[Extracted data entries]
━━━━━━━━━━━━━━━━━━━━
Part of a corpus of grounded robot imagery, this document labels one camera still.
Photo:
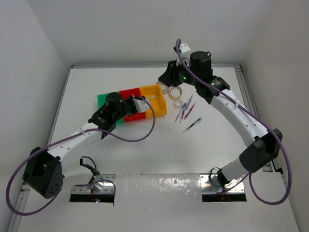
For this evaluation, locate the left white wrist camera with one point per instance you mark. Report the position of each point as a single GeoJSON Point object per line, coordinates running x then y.
{"type": "Point", "coordinates": [142, 105]}

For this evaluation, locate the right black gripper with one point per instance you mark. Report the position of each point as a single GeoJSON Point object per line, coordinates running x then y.
{"type": "Point", "coordinates": [169, 76]}

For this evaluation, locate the red plastic bin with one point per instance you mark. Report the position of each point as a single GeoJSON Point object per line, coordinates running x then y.
{"type": "Point", "coordinates": [136, 93]}

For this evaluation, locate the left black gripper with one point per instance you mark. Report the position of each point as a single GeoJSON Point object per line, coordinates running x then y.
{"type": "Point", "coordinates": [130, 99]}

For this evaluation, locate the blue ink pen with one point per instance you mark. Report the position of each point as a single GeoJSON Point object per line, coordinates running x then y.
{"type": "Point", "coordinates": [189, 101]}

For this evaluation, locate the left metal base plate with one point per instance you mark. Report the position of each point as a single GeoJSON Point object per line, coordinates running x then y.
{"type": "Point", "coordinates": [101, 184]}

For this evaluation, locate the tan tape roll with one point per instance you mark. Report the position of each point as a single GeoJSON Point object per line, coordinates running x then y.
{"type": "Point", "coordinates": [175, 93]}

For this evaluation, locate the magenta ink pen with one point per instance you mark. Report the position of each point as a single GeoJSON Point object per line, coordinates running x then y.
{"type": "Point", "coordinates": [190, 110]}

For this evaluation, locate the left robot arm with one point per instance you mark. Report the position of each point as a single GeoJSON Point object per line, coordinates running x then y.
{"type": "Point", "coordinates": [46, 171]}

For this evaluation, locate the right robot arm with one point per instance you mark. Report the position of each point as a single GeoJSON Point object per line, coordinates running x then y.
{"type": "Point", "coordinates": [261, 146]}

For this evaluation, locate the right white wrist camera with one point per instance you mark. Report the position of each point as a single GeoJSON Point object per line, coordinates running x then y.
{"type": "Point", "coordinates": [185, 52]}

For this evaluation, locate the yellow plastic bin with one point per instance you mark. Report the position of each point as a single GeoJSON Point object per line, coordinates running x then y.
{"type": "Point", "coordinates": [159, 103]}

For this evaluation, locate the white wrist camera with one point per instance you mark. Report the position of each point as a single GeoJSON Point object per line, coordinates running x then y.
{"type": "Point", "coordinates": [142, 105]}
{"type": "Point", "coordinates": [185, 52]}

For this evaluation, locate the silver tape roll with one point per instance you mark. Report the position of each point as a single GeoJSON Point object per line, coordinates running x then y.
{"type": "Point", "coordinates": [165, 89]}

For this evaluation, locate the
━━━━━━━━━━━━━━━━━━━━
» Your objective: Leave out the pictures and return the rest of the records exactly.

» Written reply:
Part of a corpus of grounded robot imagery, this document labels one camera still.
Photo:
For this evaluation, locate the left white wrist camera with one point per instance you mark. Report the position of each point as a single GeoJSON Point object per line, coordinates running x then y.
{"type": "Point", "coordinates": [142, 105]}

For this evaluation, locate the right black gripper with one point per instance you mark. Report the position of each point as a single GeoJSON Point object per line, coordinates running x then y.
{"type": "Point", "coordinates": [169, 76]}

For this evaluation, locate the red plastic bin with one point per instance you mark. Report the position of each point as a single GeoJSON Point object per line, coordinates running x then y.
{"type": "Point", "coordinates": [136, 93]}

For this evaluation, locate the left black gripper with one point per instance you mark. Report the position of each point as a single GeoJSON Point object per line, coordinates running x then y.
{"type": "Point", "coordinates": [130, 99]}

For this evaluation, locate the blue ink pen with one point per instance you mark. Report the position of each point as a single GeoJSON Point object per line, coordinates running x then y.
{"type": "Point", "coordinates": [189, 101]}

For this evaluation, locate the left metal base plate with one point per instance you mark. Report the position of each point as a single GeoJSON Point object per line, coordinates running x then y.
{"type": "Point", "coordinates": [101, 184]}

For this evaluation, locate the tan tape roll with one point per instance you mark. Report the position of each point as a single GeoJSON Point object per line, coordinates running x then y.
{"type": "Point", "coordinates": [175, 93]}

For this evaluation, locate the magenta ink pen with one point per instance you mark. Report the position of each point as a single GeoJSON Point object per line, coordinates running x then y.
{"type": "Point", "coordinates": [190, 110]}

For this evaluation, locate the left robot arm with one point per instance you mark. Report the position of each point as a single GeoJSON Point object per line, coordinates running x then y.
{"type": "Point", "coordinates": [46, 171]}

For this evaluation, locate the right robot arm with one point per instance you mark. Report the position of each point as a single GeoJSON Point object per line, coordinates running x then y.
{"type": "Point", "coordinates": [261, 146]}

For this evaluation, locate the right white wrist camera with one point per instance you mark. Report the position of each point as a single GeoJSON Point object per line, coordinates running x then y.
{"type": "Point", "coordinates": [185, 52]}

For this evaluation, locate the yellow plastic bin with one point per instance you mark. Report the position of each point as a single GeoJSON Point object per line, coordinates running x then y.
{"type": "Point", "coordinates": [159, 103]}

For this evaluation, locate the white wrist camera with one point per instance you mark. Report the position of each point as a single GeoJSON Point object per line, coordinates running x then y.
{"type": "Point", "coordinates": [142, 105]}
{"type": "Point", "coordinates": [185, 52]}

For this evaluation, locate the silver tape roll with one point per instance you mark. Report the position of each point as a single GeoJSON Point object per line, coordinates running x then y.
{"type": "Point", "coordinates": [165, 89]}

For this evaluation, locate the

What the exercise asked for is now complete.